- _Task instructions_:
Go to the line with "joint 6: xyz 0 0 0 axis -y" in the entries below and write out every line from there through the line with "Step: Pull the", exactly and without pictures.

[Dataset items]

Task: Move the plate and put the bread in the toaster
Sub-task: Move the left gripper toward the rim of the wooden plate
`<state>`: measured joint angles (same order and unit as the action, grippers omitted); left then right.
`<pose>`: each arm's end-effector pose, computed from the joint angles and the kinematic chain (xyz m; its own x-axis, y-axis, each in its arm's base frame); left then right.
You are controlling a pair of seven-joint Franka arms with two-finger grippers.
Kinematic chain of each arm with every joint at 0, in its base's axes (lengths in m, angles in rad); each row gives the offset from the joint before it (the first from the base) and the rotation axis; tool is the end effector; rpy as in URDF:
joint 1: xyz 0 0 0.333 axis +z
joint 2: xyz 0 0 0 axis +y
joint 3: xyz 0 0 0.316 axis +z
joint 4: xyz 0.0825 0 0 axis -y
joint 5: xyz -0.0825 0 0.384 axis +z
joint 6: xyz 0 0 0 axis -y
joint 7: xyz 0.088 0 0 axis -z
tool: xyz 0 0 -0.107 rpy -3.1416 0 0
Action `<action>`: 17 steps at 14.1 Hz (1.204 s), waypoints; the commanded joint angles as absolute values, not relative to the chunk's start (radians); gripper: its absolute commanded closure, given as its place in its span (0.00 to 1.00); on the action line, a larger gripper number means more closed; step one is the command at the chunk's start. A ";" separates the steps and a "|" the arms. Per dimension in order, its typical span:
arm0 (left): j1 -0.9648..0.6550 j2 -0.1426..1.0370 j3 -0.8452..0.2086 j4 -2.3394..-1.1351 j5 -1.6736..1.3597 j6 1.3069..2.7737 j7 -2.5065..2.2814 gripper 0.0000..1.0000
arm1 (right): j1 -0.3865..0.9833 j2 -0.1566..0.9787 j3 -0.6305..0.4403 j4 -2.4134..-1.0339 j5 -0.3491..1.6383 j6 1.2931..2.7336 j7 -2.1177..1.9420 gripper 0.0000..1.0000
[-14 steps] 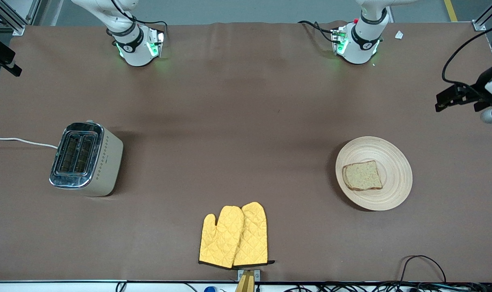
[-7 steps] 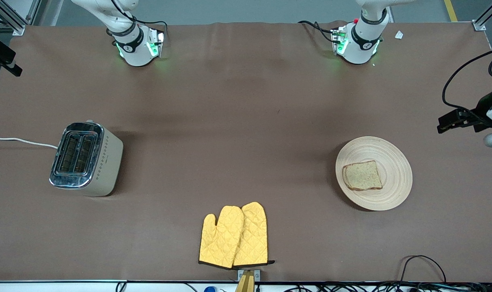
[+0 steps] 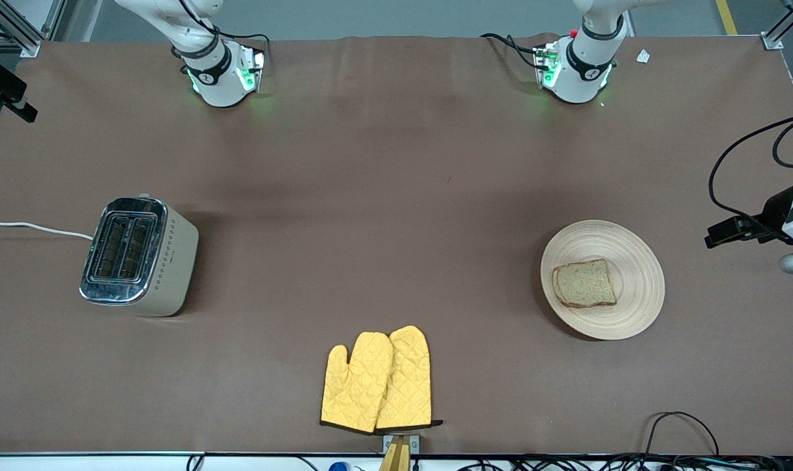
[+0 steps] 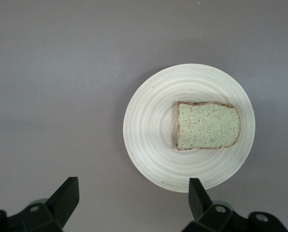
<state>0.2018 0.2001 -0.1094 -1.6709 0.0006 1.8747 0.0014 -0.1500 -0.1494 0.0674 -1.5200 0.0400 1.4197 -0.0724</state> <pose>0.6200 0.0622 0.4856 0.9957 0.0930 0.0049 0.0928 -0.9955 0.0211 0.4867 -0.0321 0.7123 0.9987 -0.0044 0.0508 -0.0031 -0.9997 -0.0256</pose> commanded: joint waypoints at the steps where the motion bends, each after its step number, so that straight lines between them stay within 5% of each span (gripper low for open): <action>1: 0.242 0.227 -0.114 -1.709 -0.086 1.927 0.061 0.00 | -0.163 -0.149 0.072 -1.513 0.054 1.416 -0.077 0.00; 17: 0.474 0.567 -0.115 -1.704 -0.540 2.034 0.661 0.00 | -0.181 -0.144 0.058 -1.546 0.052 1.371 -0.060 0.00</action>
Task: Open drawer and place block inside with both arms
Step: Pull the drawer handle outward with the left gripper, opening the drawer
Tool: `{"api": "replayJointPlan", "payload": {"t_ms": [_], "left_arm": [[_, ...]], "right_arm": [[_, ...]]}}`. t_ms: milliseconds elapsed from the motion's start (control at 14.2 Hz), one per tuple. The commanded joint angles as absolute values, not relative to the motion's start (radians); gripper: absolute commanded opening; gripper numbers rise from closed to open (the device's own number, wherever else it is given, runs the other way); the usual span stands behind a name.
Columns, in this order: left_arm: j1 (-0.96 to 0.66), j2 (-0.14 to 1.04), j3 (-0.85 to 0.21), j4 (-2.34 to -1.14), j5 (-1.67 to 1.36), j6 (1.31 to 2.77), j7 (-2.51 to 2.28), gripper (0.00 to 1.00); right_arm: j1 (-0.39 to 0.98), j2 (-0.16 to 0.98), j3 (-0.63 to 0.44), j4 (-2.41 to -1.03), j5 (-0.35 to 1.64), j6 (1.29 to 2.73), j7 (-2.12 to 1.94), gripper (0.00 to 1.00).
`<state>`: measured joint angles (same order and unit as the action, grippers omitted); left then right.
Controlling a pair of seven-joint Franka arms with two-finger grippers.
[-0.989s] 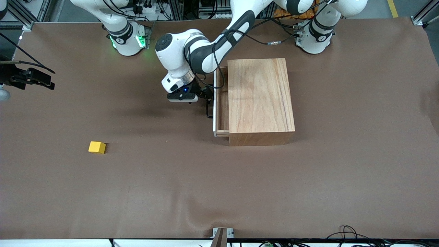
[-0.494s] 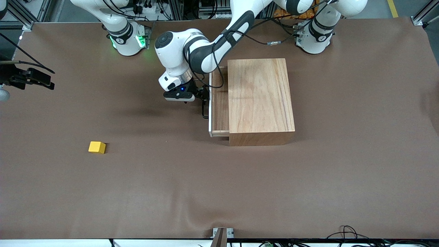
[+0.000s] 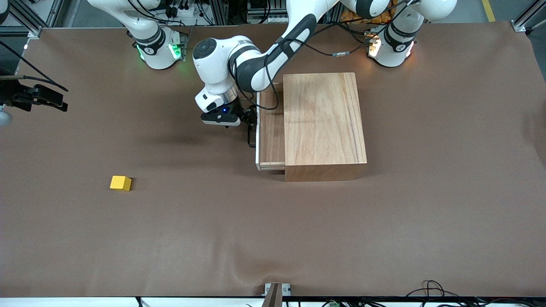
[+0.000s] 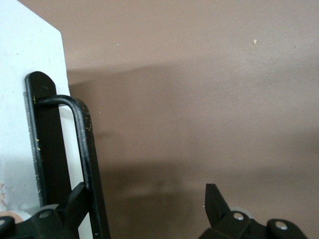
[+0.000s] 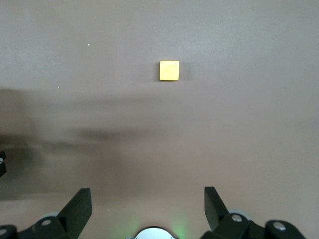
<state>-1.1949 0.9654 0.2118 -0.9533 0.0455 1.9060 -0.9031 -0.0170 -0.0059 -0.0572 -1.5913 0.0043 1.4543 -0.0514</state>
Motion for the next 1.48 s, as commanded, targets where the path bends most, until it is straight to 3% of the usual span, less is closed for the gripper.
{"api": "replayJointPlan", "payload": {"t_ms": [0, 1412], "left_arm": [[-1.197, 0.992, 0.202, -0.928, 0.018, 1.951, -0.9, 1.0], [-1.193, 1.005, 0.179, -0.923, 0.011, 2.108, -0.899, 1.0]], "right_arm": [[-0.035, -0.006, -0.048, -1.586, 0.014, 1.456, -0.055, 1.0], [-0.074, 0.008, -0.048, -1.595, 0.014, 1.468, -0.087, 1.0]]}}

- _Response to this task_:
joint 6: xyz 0 0 0 axis -y
joint 7: xyz 0.088 0 0 axis -z
tool: xyz 0 0 -0.107 rpy -3.1416 0 0
Action `<action>`: 17 steps at 14.1 Hz (1.204 s), waypoints; the commanded joint angles as absolute values, not relative to the chunk's start (radians); gripper: its absolute commanded closure, given as its place in its span (0.00 to 1.00); on the action line, a larger gripper number means more closed; step one is the command at the chunk's start. A ";" separates the steps and a "|" the arms. Per dimension in order, its typical span:
arm0 (left): j1 -0.9648..0.6550 j2 -0.1426..1.0370 j3 -0.8452..0.2086 j4 -2.3394..-1.1351 j5 -1.6736..1.3597 j6 1.3069..2.7737 j7 -2.5065..2.2814 gripper 0.0000..1.0000
arm1 (right): j1 -0.3865..0.9833 j2 -0.1566..0.9787 j3 -0.6305..0.4403 j4 -2.4134..-1.0339 j5 -0.3491..1.6383 j6 1.2931..2.7336 j7 -2.1177..1.9420 gripper 0.0000..1.0000
[-14 steps] 
[-7 steps] 
[+0 steps] 
[+0 steps] 
<state>0.2018 0.2001 -0.1094 -1.6709 0.0006 1.8747 0.0014 -0.1500 -0.1494 0.0674 -1.5200 0.0400 1.4197 -0.0724</state> <pose>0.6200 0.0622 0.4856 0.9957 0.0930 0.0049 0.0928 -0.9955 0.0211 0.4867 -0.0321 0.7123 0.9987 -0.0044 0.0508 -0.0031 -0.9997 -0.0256</pose> commanded: joint waypoints at the steps where the motion bends, each after its step number, so that straight lines between them stay within 5% of each span (gripper low for open): <action>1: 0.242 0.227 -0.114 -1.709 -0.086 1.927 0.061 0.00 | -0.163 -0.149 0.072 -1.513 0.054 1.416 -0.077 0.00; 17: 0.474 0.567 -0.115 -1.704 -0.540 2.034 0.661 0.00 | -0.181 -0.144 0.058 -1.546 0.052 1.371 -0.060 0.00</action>
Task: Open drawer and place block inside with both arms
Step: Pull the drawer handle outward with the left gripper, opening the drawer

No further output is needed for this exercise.